Evaluation of complete blood count (CBC), coagulation activity, and platelet function

Whole blood samples were obtained from the femoral artery and analysed at the following three time points: (1) before surgery and CPB run (pre-CPB); (2) 1 h after finishing CPB and before administration of H12-ADP-liposomes, PPP, and/or PRP (post-CPB); and (3) 1 h after administration of H12-ADP-liposomes, PPP, and/or PRP (post-transfusion) (Fig. 1C). CBC was analysed using a haematology analyser (PEC170; Erma Inc., Tokyo, Japan). WBC count, Hb concentration, and platelet count were measured.

Coagulation activity was evaluated using a Sonoclot coagulation analyser (model SCP2; Sienco, Morrison, CO)17. A small amount of whole blood (400 µL) without anticoagulant was placed into a cuvette containing a glass-bead activator and a stir bar, in which a vertically vibrating probe was suspended34. As the sample clotted, increasing impedance to the vibration of the probe was detected by the sensor and converted to an output signal. The time of onset that fibrin formation begun was recorded as the ACT35.

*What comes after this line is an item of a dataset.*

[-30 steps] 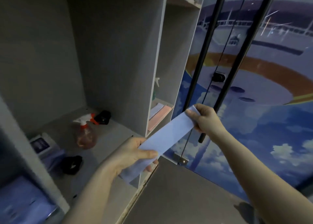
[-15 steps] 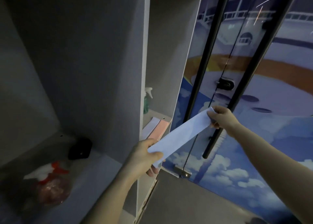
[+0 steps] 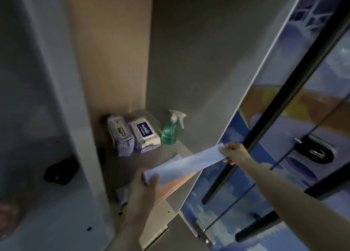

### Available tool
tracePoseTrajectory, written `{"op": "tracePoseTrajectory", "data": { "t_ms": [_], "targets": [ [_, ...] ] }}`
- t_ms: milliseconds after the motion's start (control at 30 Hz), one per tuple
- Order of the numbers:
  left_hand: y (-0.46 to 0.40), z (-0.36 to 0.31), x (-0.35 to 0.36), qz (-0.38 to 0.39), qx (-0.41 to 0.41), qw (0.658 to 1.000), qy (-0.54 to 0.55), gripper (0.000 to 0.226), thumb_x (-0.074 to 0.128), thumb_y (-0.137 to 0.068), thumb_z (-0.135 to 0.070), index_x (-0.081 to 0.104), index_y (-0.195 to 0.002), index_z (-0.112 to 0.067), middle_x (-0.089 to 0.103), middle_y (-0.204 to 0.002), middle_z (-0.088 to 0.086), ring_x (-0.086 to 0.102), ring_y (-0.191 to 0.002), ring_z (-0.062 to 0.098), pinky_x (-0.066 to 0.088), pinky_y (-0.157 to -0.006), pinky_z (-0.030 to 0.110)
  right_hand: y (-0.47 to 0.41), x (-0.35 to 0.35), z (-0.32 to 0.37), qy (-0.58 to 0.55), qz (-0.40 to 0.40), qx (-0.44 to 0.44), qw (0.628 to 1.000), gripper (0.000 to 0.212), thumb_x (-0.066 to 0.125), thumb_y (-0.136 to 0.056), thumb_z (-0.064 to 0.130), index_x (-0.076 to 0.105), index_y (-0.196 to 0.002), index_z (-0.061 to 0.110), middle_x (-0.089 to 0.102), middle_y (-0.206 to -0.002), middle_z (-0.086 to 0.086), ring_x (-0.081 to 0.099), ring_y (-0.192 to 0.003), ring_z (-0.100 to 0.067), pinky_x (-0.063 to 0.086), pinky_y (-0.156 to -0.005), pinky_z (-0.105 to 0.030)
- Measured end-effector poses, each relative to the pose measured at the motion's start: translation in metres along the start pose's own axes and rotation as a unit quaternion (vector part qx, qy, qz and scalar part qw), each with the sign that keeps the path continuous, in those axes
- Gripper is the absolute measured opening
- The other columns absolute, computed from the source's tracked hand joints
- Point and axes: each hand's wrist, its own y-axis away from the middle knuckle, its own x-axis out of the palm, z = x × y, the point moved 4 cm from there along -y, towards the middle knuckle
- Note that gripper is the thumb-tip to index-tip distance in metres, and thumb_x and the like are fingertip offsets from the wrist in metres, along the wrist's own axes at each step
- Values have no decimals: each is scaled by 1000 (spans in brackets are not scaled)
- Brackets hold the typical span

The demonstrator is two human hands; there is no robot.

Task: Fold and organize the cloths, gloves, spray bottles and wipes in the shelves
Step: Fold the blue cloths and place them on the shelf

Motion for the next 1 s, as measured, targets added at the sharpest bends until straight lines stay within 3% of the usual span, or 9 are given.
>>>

As platelet function testing, multiple electrode impedance platelet aggregometry using a Multiplate analyser (Roche Diagnostics, Mannheim, Germany)36,37 was employed and collagen-induced platelet aggregation was assessed (collagen test). Whole blood samples (3 mL) were drawn into hirudin blood collection tubes (Roche Diagnostics, Mannheim, Germany) and kept at 37 °C for 30 min. Blood and reagents were pipetted using an electric pipette into test cells containing two independent sensor units. Each test was performed with 600 µL of sample blood pipetted into the test cell and stirred with a stirrer. After incubation for 3 min at 37 °C, collagen reagent (Chrono-par collagen; Chrono-log Corp, Havertown, PA) was added at a concentration of 16 µg/mL (10 µg of collagen). The adhesion and aggregation of platelets was measured by the change in electrical resistance between two sensors for 6 min. The impedance change was plotted against time, and the AUC value was recorded.

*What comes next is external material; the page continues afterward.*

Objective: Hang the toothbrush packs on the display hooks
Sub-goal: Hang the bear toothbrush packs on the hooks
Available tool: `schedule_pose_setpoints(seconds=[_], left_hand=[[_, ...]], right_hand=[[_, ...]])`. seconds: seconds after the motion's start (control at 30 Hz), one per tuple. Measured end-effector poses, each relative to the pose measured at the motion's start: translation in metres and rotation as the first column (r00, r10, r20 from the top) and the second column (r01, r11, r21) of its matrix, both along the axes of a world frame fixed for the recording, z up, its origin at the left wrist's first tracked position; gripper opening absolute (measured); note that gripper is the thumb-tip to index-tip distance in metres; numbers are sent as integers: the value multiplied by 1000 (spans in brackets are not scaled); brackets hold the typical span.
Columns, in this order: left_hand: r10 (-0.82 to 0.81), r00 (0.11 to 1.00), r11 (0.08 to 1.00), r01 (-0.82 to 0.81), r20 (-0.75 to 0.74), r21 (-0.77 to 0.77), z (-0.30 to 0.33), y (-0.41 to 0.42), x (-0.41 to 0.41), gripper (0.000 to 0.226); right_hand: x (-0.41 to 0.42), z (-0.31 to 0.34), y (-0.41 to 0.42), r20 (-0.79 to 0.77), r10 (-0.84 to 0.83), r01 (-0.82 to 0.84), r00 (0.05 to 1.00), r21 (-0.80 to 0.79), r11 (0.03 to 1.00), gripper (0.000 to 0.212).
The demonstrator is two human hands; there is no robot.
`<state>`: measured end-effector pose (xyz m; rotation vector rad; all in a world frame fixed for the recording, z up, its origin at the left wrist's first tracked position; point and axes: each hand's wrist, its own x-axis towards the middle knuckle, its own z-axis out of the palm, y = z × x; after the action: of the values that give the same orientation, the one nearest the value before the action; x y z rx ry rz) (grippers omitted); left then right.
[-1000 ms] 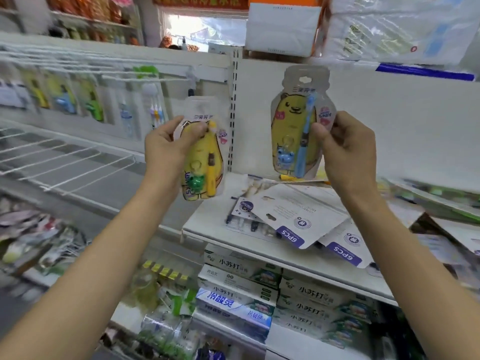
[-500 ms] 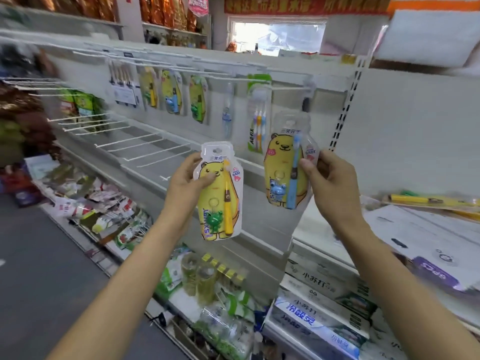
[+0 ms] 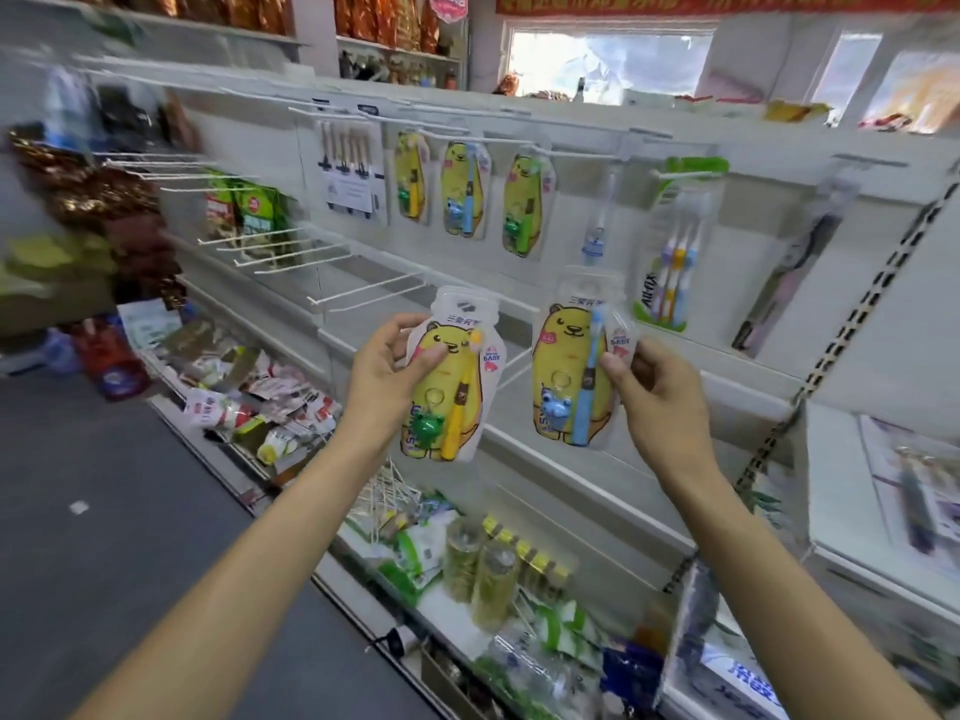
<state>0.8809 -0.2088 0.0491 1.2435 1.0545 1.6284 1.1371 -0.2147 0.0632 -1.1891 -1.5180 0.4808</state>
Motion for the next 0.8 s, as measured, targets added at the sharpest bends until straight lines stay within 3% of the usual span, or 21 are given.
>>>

Measurement of ear bleeding time

Ear bleeding time was measured to evaluate overall haemostatic capacity, as described below. The auricle was cut with a No. 11 surgical blade (Feather Co., Osaka, Japan) to make a 5-mm wide stab wound where no vessel was visible, and the ear was immersed in a normal saline bath at room temperature17. The time required for spontaneous cessation of visible bleeding was measured up to 1,200 s (20 min). Bleeding times longer than 1,200 s were recorded as 1,200 s.

Enzyme-linked immunosorbent assay (ELISA)

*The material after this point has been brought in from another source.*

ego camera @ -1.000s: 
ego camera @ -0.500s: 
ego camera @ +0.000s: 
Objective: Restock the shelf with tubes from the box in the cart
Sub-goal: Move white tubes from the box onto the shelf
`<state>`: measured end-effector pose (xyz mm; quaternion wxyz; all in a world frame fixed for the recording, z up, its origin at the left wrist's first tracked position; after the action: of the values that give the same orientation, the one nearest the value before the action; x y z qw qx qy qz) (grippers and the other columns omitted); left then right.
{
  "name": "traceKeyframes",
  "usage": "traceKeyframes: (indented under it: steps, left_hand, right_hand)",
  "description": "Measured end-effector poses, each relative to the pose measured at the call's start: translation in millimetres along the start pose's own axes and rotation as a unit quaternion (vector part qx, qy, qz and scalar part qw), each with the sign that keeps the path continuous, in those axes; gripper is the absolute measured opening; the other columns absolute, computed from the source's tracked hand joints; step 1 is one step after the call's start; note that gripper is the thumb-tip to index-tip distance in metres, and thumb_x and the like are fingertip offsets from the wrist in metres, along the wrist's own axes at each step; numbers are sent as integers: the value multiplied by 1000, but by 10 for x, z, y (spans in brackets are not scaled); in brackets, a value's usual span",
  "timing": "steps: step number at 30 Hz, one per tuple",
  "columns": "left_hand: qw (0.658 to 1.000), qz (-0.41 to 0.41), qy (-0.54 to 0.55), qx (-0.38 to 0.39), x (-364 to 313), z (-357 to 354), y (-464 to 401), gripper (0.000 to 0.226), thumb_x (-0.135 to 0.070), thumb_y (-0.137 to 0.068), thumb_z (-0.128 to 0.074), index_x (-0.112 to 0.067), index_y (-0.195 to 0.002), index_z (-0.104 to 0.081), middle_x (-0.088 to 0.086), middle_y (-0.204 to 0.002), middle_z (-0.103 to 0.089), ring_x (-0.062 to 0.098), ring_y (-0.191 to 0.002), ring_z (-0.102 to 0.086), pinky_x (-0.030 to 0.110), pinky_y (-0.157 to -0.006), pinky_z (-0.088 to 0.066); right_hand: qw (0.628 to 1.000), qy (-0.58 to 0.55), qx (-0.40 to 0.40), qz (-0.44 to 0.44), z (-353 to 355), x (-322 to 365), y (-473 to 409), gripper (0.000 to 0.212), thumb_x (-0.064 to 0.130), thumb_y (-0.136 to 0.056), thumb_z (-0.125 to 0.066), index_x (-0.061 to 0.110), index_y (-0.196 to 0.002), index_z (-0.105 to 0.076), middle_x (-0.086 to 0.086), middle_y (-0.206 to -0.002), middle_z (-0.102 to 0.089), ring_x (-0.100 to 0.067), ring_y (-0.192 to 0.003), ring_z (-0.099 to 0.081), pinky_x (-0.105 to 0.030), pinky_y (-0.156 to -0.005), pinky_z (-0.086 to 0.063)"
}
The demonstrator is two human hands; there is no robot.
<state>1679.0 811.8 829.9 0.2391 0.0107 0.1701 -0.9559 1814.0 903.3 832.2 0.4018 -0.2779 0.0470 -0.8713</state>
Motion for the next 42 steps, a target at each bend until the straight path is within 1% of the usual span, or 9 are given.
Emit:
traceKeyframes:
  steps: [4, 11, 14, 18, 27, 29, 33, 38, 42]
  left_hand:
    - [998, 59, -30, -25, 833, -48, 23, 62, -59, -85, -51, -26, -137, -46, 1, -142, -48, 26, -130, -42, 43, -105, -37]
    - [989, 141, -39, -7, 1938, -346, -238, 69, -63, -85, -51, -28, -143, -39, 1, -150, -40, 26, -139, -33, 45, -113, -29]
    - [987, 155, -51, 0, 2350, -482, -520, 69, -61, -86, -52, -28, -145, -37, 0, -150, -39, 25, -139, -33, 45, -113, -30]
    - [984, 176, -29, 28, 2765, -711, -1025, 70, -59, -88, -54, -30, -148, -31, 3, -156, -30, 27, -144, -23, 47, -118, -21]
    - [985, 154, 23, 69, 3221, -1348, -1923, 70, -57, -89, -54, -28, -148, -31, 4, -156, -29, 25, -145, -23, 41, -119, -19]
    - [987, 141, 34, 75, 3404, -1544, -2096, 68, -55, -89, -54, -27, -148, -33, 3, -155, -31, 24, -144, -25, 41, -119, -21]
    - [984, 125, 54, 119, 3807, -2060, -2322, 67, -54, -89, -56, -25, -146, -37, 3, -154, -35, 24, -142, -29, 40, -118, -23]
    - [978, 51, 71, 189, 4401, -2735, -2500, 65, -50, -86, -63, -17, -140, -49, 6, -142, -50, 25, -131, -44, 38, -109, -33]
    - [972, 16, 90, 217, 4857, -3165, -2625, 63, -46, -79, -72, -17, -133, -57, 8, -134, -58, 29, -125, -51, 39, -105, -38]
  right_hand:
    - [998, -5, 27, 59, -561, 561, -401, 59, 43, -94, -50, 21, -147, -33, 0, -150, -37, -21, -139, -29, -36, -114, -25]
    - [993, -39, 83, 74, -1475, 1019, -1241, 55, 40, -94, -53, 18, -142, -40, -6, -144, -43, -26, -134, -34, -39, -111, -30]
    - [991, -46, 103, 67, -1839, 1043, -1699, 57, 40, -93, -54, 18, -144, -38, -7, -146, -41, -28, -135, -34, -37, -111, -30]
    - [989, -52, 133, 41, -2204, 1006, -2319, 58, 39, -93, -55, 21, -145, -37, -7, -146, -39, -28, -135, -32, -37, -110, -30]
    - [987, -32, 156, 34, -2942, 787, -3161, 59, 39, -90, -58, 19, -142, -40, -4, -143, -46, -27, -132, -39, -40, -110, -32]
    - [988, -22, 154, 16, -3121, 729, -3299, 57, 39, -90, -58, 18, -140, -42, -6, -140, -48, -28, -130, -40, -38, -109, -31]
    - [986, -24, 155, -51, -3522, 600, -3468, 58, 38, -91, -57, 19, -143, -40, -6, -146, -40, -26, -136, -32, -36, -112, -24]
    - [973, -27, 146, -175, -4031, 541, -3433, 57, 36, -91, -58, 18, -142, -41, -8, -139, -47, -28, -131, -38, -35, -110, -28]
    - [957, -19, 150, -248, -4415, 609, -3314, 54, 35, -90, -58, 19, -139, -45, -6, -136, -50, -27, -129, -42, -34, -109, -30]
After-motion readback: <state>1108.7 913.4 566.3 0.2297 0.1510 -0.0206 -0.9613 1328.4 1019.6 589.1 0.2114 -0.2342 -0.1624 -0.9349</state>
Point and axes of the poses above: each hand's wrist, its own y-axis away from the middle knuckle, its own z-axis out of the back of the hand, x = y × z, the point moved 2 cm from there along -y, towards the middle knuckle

Plasma samples were collected at the indicated time points and stored at − 80 °C until ELISA measurement. A commercially available rabbit fibrinogen ELISA kit (LS-F10457; LSBio, Seattle, WA), rabbit β-TG ELISA kit (MBS704354; MyBioSource, San Diego), rabbit PF4 ELISA kit (LS-F4542; LSBio, Seattle, WA), and rabbit IL-6 DuoSet ELISA (DY7984; R&D Systems, Minneapolis, MN) were used, and measurements were carried out according to the manual from the manufacturer.

Histologic and electron microscopic study

At the end of the study, after humane euthanasia, specimens were harvested from the lungs, liver, spleen, and the part of the ear that had been incised for the measurement of bleeding time. These specimens were prefixed with fixative containing 4% paraformaldehyde and 0.5% glutaraldehyde in 0.1 mol/L phosphate buffer (pH 7.4) for 3 h at 4 °C, followed by postfixing in 1% osmium tetroxide in 0.1 mol /L phosphate buffer (pH 7.4) for 2 h at 4 °C, dehydration, and embedding in epoxy resin. For selection of the bleeding site lesion, semi-thin sections were stained with toluidine blue. Ultrathin sections stained with uranyl acetate and lead citrate were then examined under electron microscopy (JEM 1030; JEOL, Tokyo, Japan) at an accelerating voltage of 80 kV14.

Statistical analysis

GraphPad Prism (version 7.04; GraphPad Software, San Diego, CA) was used for all statistical analyses. All values are expressed as mean ± standard deviation of the mean. Comparisons among groups at different time points were made by two-way analysis of variance followed by Sidak’s multiple comparisons test. Values of p < 0.05 were considered statistically significant.